YOUR ASSIGNMENT — From the data below, repeat exactly the lines from the line with "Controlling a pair" to the line with "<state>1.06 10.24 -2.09", both included.
#### PROVIDED MATERIAL
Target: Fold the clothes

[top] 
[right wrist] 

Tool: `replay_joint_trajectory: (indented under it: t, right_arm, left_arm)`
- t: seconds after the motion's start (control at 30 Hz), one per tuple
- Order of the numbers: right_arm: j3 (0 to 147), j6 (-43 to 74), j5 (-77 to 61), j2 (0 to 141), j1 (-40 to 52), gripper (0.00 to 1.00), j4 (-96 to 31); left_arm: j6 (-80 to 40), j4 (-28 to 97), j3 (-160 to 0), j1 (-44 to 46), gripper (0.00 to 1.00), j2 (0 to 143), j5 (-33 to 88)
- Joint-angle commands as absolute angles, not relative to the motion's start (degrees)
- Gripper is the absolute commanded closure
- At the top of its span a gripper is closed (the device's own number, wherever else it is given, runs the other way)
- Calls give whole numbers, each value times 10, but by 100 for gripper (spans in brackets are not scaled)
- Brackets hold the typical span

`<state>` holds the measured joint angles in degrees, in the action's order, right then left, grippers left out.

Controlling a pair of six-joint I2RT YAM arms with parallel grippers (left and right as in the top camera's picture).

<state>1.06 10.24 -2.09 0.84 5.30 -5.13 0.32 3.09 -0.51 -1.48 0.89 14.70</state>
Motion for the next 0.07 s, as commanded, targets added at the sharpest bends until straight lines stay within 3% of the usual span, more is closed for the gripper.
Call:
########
WRITTEN RESPONSE —
Controlling a pair of six-joint I2RT YAM arms with parallel grippers (left and right as in the top camera's picture).

<state>1.06 10.24 -2.09 0.84 5.30 -5.13 0.32 3.09 -0.51 -1.48 0.89 14.70</state>

No further output remains for this exercise.